-- WORKING DATA follows --
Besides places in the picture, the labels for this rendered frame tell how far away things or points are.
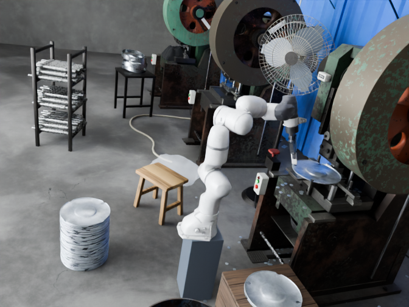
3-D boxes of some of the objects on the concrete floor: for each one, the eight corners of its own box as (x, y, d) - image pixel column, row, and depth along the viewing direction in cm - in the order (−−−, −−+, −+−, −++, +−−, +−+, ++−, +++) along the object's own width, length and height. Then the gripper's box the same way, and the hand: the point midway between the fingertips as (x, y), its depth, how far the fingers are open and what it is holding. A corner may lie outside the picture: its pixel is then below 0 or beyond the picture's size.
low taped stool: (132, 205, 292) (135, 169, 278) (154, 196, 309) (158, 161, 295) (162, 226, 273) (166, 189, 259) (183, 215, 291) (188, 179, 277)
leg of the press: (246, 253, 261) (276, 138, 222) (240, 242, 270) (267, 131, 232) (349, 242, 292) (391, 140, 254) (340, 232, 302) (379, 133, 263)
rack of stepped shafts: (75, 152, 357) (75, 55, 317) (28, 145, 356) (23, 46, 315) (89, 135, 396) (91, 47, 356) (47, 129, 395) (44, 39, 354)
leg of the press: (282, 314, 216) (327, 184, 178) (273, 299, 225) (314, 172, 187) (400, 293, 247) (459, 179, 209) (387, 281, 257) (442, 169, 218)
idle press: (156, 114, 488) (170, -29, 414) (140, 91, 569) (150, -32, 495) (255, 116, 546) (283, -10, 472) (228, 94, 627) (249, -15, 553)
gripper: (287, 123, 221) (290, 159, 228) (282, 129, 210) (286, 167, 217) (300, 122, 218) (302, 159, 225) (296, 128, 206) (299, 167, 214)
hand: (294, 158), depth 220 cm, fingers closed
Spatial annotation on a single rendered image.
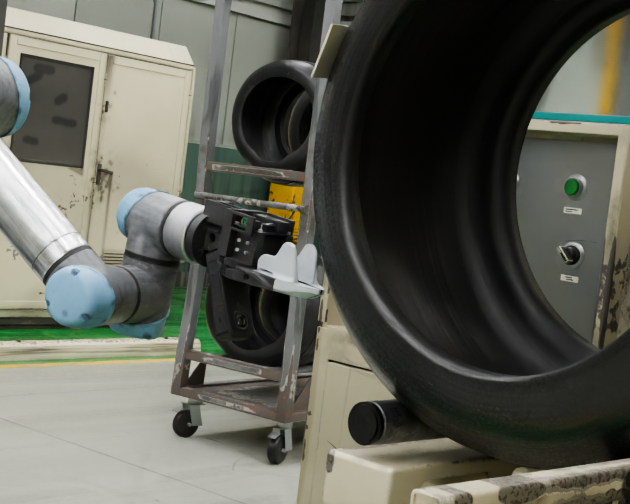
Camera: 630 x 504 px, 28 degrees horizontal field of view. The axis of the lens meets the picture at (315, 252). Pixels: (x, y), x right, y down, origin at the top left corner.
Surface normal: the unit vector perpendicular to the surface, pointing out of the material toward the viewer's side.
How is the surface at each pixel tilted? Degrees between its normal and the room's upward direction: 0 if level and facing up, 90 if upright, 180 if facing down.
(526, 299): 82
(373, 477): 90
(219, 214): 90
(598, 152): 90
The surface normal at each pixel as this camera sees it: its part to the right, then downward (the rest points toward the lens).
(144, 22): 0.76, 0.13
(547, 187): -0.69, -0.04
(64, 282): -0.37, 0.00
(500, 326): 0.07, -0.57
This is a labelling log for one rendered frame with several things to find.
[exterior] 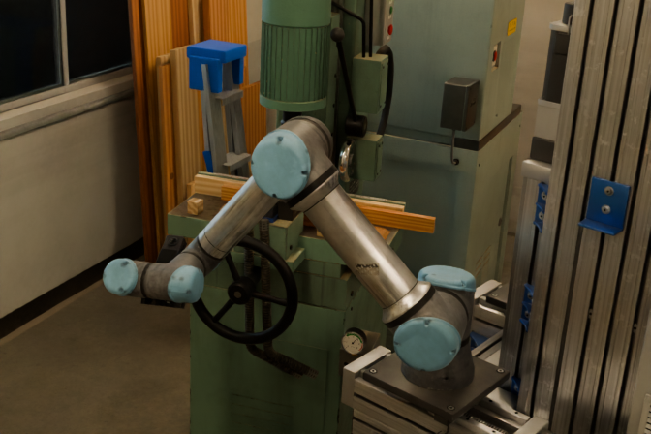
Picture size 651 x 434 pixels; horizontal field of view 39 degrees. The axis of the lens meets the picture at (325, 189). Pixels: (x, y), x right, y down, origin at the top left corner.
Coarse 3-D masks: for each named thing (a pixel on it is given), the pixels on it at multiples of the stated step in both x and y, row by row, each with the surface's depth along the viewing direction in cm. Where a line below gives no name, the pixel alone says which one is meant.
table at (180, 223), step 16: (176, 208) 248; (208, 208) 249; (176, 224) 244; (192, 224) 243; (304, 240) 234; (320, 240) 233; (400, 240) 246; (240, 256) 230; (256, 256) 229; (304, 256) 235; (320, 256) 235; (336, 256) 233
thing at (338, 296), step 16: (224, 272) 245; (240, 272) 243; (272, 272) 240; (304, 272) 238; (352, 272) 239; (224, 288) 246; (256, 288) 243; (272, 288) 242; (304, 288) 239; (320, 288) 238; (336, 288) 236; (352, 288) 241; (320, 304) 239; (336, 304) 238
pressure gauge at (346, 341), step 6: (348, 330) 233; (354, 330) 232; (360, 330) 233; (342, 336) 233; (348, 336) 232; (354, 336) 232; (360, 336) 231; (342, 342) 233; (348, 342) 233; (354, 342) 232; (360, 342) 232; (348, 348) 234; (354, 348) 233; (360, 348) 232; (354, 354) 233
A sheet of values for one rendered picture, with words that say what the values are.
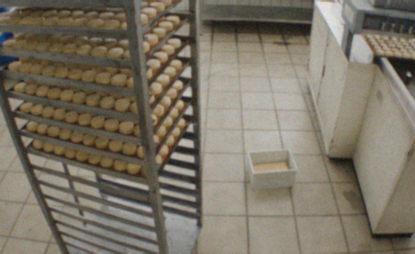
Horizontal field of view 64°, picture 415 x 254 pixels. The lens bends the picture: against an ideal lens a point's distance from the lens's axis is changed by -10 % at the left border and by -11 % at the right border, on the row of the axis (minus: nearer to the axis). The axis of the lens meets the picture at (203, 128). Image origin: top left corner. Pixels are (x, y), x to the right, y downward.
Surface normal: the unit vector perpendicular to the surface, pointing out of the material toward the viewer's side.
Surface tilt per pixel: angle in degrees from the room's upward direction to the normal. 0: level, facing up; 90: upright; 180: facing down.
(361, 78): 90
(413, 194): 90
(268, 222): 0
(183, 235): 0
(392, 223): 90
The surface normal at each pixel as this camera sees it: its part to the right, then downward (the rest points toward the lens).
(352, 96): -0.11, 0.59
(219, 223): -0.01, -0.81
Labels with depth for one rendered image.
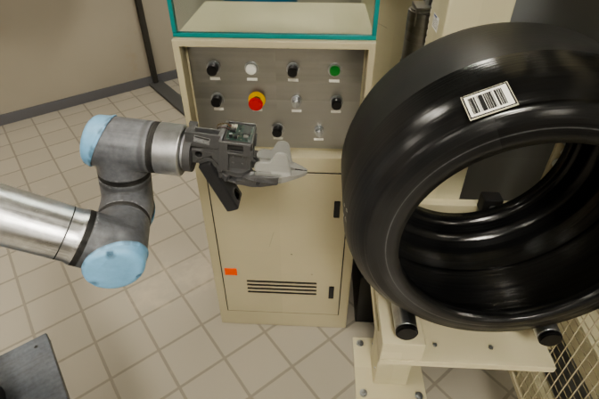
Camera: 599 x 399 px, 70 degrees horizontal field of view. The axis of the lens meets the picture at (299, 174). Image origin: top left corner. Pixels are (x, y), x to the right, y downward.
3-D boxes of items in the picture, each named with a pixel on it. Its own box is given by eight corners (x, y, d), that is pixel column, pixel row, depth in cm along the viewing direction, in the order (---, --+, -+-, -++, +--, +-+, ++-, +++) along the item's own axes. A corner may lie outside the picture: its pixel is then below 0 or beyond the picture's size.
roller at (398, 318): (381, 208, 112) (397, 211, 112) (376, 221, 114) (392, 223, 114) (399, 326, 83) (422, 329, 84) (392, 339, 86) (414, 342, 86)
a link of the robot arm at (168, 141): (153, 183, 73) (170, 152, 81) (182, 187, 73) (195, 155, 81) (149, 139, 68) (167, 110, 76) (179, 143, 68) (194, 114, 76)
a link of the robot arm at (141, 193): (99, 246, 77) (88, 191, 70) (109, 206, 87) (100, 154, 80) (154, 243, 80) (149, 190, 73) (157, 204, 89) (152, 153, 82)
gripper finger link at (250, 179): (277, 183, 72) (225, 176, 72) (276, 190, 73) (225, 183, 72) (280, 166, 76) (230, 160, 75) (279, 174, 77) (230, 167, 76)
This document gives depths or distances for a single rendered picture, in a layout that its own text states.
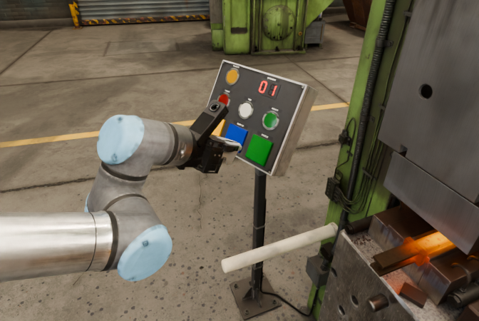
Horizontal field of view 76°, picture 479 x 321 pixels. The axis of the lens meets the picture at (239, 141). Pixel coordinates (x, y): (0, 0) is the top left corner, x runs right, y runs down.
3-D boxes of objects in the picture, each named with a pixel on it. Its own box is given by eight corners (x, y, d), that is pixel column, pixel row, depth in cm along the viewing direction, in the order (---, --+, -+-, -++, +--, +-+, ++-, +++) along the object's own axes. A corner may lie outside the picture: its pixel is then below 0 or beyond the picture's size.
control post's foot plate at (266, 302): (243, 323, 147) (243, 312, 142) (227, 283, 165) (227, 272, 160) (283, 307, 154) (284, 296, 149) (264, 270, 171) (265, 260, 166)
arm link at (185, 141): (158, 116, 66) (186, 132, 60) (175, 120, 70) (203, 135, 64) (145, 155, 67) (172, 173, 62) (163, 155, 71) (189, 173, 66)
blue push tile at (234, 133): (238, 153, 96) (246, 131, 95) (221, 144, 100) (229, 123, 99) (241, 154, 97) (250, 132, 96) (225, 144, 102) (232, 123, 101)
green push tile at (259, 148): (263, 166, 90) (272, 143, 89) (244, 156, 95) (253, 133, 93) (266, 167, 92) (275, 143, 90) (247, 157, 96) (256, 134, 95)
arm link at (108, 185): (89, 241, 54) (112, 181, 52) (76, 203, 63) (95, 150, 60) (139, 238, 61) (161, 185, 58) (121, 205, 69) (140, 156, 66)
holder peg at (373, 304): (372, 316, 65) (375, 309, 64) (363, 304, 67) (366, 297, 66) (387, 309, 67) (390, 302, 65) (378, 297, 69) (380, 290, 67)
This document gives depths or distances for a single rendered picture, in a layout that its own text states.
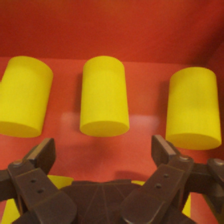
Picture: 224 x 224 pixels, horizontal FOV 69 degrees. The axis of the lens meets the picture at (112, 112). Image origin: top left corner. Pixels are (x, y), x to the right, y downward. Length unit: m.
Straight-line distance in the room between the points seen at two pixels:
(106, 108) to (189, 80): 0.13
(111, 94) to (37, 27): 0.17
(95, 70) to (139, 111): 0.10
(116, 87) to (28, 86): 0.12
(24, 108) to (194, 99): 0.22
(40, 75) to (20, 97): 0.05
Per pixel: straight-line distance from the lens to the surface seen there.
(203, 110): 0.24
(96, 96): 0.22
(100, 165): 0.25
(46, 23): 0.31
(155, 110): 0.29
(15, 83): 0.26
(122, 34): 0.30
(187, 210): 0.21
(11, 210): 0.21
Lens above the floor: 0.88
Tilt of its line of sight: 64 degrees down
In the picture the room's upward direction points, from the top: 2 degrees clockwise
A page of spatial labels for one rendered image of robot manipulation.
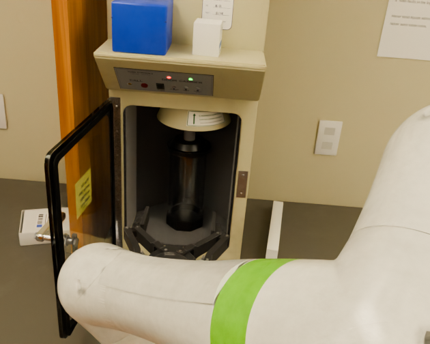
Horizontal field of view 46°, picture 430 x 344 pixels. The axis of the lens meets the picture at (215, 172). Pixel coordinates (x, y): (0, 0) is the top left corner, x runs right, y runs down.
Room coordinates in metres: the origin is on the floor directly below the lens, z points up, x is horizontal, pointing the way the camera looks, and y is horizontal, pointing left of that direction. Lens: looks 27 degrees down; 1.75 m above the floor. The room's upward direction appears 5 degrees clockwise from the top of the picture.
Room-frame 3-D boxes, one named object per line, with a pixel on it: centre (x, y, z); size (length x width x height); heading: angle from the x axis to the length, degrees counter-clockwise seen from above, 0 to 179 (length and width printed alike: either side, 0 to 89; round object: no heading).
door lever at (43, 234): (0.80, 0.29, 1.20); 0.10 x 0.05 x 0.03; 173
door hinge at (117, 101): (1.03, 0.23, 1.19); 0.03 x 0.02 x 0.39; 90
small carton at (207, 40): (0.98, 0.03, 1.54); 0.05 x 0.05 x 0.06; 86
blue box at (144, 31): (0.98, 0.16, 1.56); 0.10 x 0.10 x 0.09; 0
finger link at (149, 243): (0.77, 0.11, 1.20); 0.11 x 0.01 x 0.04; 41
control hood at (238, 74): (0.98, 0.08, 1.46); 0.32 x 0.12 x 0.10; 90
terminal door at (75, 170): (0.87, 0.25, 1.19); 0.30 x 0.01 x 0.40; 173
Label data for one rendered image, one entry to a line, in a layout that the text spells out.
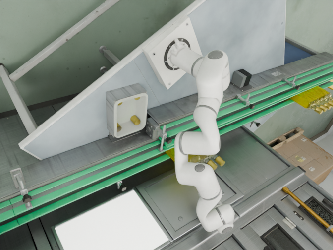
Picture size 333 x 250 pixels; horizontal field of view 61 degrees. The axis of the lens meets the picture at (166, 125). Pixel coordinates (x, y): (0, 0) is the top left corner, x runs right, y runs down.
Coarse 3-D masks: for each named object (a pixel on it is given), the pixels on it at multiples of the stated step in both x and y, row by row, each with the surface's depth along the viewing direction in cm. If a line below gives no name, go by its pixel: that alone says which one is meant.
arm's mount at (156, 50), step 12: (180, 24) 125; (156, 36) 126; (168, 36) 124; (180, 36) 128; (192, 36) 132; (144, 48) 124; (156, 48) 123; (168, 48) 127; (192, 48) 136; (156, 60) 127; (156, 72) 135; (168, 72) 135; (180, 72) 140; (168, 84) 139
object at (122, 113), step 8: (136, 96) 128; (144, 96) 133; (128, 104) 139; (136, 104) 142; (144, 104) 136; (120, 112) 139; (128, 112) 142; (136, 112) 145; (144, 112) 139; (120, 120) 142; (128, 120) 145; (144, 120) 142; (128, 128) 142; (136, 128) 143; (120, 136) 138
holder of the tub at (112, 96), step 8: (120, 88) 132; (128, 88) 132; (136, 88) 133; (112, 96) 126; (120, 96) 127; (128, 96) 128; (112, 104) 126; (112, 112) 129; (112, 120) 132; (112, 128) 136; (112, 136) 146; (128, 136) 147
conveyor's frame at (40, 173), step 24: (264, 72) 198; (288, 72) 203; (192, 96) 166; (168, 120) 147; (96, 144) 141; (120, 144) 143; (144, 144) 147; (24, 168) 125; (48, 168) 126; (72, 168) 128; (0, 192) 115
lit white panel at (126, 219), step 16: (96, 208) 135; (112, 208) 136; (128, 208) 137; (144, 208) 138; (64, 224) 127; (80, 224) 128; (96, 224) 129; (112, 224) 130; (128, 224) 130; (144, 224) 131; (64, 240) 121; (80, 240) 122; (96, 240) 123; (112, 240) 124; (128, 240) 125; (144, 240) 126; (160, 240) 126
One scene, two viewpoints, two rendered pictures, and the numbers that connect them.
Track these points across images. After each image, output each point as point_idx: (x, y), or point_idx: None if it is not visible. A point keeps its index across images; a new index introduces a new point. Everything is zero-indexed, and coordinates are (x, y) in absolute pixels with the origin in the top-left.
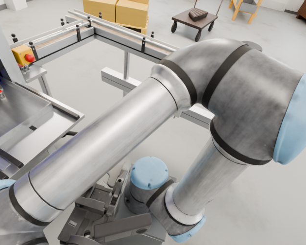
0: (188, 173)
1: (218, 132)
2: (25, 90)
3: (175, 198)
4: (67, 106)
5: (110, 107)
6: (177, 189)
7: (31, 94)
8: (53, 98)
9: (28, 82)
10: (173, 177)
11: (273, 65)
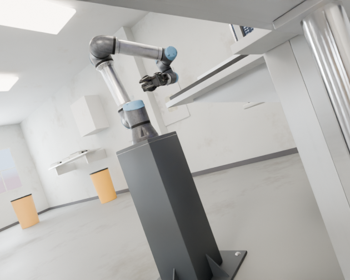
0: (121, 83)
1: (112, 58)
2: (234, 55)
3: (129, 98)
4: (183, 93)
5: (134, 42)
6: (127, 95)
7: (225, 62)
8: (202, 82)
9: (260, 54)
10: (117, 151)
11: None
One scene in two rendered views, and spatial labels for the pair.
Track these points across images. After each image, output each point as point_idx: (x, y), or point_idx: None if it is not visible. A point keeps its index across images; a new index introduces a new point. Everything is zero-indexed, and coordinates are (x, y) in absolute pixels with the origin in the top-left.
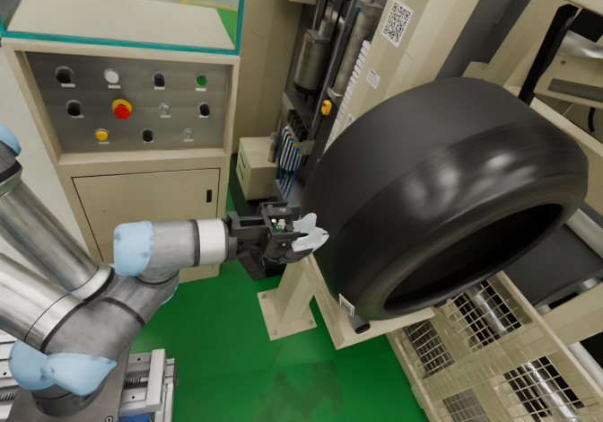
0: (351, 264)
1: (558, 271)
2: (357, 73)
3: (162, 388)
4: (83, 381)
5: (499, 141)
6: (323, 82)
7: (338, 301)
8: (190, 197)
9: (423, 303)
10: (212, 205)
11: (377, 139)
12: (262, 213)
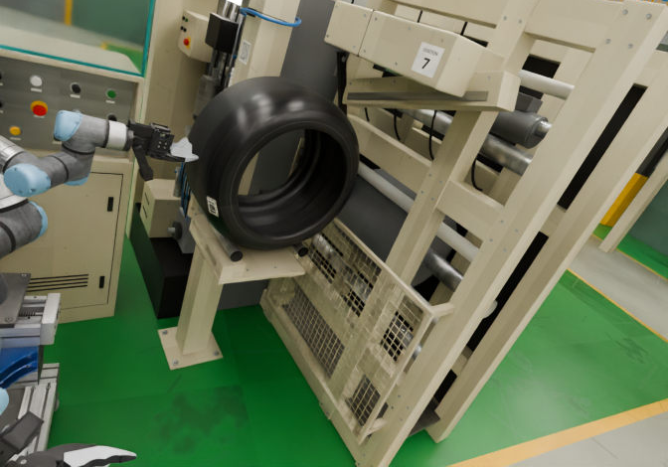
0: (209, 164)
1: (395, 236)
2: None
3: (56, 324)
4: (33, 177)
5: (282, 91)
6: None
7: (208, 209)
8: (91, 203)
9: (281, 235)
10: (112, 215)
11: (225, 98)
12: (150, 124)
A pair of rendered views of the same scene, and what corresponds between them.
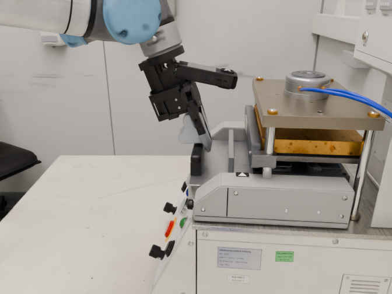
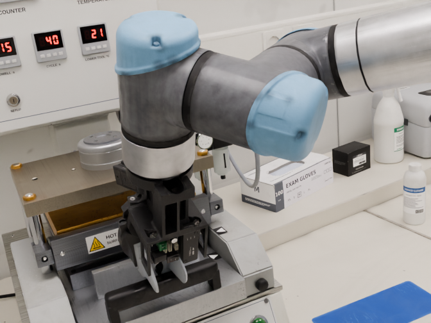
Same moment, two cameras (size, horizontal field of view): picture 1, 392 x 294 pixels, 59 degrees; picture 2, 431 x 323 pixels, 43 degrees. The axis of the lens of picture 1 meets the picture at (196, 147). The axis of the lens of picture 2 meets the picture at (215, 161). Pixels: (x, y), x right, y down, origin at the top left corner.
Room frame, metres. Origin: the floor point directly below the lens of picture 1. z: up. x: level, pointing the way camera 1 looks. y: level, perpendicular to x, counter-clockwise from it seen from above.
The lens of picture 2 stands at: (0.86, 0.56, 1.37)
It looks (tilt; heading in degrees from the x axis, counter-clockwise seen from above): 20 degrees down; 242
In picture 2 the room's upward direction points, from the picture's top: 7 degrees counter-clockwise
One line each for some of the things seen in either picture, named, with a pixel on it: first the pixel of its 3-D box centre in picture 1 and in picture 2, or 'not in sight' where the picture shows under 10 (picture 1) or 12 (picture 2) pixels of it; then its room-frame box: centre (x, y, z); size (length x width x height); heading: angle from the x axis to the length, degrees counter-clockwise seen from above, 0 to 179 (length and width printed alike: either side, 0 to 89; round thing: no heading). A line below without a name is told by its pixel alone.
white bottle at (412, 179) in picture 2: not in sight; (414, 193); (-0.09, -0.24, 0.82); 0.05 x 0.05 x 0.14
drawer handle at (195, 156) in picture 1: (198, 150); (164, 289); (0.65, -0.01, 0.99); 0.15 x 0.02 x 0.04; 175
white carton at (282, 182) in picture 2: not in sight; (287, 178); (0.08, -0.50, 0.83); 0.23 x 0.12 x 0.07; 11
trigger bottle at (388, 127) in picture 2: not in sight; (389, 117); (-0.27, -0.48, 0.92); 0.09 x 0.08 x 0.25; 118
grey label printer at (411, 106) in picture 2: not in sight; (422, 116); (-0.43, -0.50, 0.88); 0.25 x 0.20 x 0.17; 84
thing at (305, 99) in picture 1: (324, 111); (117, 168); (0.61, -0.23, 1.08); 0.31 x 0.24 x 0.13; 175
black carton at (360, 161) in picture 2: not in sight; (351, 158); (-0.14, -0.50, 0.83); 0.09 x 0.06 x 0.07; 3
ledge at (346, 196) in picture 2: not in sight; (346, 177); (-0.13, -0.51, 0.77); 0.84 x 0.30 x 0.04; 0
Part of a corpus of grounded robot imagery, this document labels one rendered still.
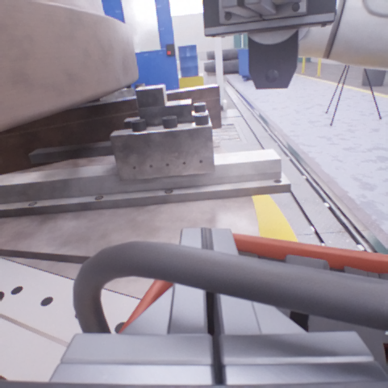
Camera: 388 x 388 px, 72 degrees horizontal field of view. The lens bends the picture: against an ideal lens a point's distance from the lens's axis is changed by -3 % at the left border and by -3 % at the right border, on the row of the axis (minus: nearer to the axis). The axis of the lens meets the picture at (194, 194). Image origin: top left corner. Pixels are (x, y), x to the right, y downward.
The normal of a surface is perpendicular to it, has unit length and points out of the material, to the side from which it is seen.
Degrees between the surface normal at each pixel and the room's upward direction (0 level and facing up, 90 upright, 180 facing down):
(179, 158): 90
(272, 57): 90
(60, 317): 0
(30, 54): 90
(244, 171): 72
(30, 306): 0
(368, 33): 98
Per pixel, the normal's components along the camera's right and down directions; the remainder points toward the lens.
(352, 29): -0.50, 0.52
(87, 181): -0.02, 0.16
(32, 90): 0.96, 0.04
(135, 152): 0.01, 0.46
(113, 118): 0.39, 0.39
-- WORKING DATA concluded --
**DIRECTIONS:**
Copy every line above that holds the word "push".

**ANSWER TO THIS EXERCISE:**
blue push tile at (234, 133): (238, 153, 96) (246, 131, 95) (221, 144, 100) (229, 123, 99) (241, 154, 97) (250, 132, 96) (225, 144, 102) (232, 123, 101)
green push tile at (259, 148): (263, 166, 90) (272, 143, 89) (244, 156, 95) (253, 133, 93) (266, 167, 92) (275, 143, 90) (247, 157, 96) (256, 134, 95)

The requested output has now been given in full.